Entries shown —
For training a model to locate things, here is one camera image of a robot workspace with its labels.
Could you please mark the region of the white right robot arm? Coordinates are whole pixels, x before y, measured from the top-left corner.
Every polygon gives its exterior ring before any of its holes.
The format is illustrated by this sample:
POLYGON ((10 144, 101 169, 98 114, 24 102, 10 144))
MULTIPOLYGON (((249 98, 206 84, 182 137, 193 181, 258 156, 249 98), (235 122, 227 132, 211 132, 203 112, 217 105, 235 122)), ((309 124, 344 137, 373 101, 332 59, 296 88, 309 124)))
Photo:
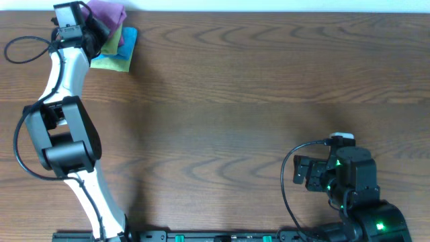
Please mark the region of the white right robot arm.
POLYGON ((401 211, 380 198, 376 162, 365 148, 332 146, 326 160, 296 155, 293 182, 325 193, 338 209, 341 221, 319 227, 313 241, 411 240, 401 211))

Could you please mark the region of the purple microfiber cloth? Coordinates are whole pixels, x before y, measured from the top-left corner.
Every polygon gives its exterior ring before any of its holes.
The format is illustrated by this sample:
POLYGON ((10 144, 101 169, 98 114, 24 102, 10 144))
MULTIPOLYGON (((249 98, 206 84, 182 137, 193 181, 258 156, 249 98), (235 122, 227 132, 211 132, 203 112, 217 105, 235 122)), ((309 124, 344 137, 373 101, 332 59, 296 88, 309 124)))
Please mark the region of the purple microfiber cloth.
MULTIPOLYGON (((112 3, 108 1, 90 0, 87 5, 91 9, 93 15, 101 20, 109 29, 112 37, 115 31, 123 24, 127 17, 126 8, 121 3, 112 3)), ((121 37, 119 46, 124 44, 124 39, 121 37)))

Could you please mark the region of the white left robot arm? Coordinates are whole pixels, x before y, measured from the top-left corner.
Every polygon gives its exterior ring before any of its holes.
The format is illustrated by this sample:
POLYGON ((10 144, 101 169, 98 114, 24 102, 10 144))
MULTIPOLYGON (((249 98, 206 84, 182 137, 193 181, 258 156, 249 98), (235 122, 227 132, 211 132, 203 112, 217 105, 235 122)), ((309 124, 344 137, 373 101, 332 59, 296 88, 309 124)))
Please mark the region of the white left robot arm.
POLYGON ((101 141, 81 101, 83 82, 106 42, 109 29, 82 2, 55 5, 57 28, 48 52, 52 61, 44 93, 23 110, 41 165, 75 193, 92 226, 90 241, 132 241, 125 213, 116 204, 101 170, 101 141))

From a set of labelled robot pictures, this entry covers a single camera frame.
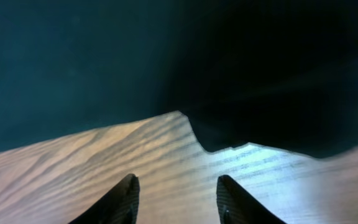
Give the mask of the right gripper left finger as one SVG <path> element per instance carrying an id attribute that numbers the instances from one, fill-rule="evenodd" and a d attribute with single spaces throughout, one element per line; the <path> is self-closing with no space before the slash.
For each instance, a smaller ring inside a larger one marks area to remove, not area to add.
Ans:
<path id="1" fill-rule="evenodd" d="M 136 224 L 139 194 L 139 178 L 128 174 L 69 224 Z"/>

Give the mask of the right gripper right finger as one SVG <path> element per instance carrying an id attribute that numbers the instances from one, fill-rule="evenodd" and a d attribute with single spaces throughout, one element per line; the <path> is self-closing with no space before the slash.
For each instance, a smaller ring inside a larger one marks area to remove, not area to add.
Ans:
<path id="1" fill-rule="evenodd" d="M 229 175 L 218 177 L 216 203 L 221 224 L 285 224 Z"/>

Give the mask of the black t-shirt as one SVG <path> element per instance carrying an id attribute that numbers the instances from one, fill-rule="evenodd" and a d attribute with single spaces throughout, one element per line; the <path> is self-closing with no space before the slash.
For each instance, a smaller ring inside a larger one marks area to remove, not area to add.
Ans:
<path id="1" fill-rule="evenodd" d="M 208 152 L 358 146 L 358 0 L 0 0 L 0 152 L 172 111 Z"/>

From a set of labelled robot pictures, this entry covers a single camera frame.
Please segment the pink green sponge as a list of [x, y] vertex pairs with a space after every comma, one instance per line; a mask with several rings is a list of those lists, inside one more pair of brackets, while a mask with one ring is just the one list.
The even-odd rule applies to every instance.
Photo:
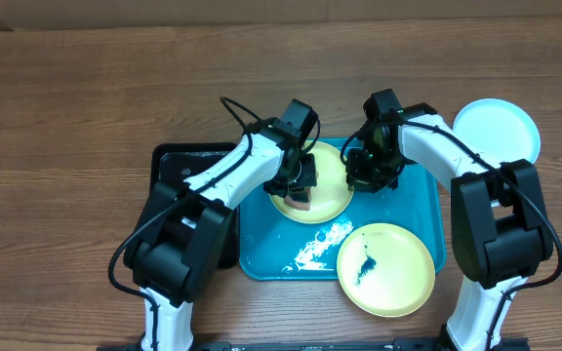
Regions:
[[309, 211], [311, 208], [311, 195], [309, 191], [291, 192], [284, 198], [284, 203], [297, 211]]

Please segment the light blue plate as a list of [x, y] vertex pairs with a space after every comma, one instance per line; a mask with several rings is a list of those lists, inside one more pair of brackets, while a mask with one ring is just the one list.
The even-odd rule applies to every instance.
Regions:
[[467, 144], [500, 161], [520, 159], [535, 164], [541, 152], [537, 125], [518, 105], [498, 98], [482, 98], [457, 115], [454, 132]]

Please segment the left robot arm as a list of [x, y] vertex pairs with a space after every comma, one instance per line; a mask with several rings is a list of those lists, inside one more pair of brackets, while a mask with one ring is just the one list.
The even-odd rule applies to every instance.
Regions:
[[108, 275], [117, 290], [144, 300], [145, 331], [135, 350], [187, 350], [193, 302], [218, 269], [234, 211], [258, 187], [306, 211], [317, 183], [310, 132], [317, 113], [292, 100], [281, 117], [243, 124], [239, 144], [213, 166], [175, 186], [156, 182], [134, 232], [108, 266], [122, 260], [135, 286]]

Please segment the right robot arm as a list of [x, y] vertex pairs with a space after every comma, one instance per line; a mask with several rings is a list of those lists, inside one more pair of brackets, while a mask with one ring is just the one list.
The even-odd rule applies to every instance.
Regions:
[[536, 167], [494, 161], [465, 144], [430, 105], [404, 107], [383, 90], [363, 104], [354, 133], [359, 149], [341, 150], [348, 185], [375, 193], [396, 188], [405, 166], [423, 166], [451, 196], [452, 248], [464, 275], [455, 312], [438, 336], [397, 338], [397, 350], [522, 350], [526, 338], [502, 338], [515, 295], [562, 273], [562, 244], [547, 218]]

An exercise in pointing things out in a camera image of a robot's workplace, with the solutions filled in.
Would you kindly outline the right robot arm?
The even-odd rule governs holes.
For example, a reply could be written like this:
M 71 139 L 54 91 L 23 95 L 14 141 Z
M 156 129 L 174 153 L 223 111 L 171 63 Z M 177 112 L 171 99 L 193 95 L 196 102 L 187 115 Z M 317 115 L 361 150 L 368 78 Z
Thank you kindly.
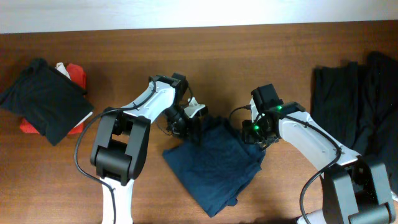
M 293 145 L 317 172 L 300 193 L 301 216 L 294 223 L 394 223 L 396 210 L 385 164 L 362 156 L 321 128 L 296 102 L 284 103 L 268 84 L 254 89 L 251 119 L 242 122 L 246 144 L 269 147 L 278 140 Z M 315 179 L 322 183 L 322 207 L 307 213 L 303 199 Z

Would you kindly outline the navy blue shorts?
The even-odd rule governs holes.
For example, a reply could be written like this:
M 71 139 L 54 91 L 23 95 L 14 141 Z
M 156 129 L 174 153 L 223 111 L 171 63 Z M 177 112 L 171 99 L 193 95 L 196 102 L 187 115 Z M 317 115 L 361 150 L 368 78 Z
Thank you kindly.
M 266 150 L 245 144 L 226 118 L 208 116 L 201 143 L 184 141 L 162 153 L 178 180 L 209 217 L 238 202 L 238 195 L 261 170 Z

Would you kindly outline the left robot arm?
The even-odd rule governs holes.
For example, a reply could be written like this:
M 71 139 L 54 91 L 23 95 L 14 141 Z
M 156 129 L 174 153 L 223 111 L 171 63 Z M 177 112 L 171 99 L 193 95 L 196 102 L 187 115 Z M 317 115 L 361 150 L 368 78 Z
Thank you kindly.
M 103 223 L 132 223 L 134 181 L 147 157 L 151 124 L 164 115 L 171 135 L 190 141 L 201 140 L 201 116 L 208 108 L 190 97 L 185 76 L 157 75 L 133 102 L 122 108 L 107 108 L 99 121 L 90 162 L 103 188 Z

What is being asked — Take from the listing every line in which the word "blue" appears.

Response —
Please segment the light blue plate as a list of [x, y] vertex pairs with a space after every comma, one instance per line; a mask with several rings is a list of those lists, inside one more pair of brackets, while a mask with one ring is just the one list.
Would you kindly outline the navy blue shorts?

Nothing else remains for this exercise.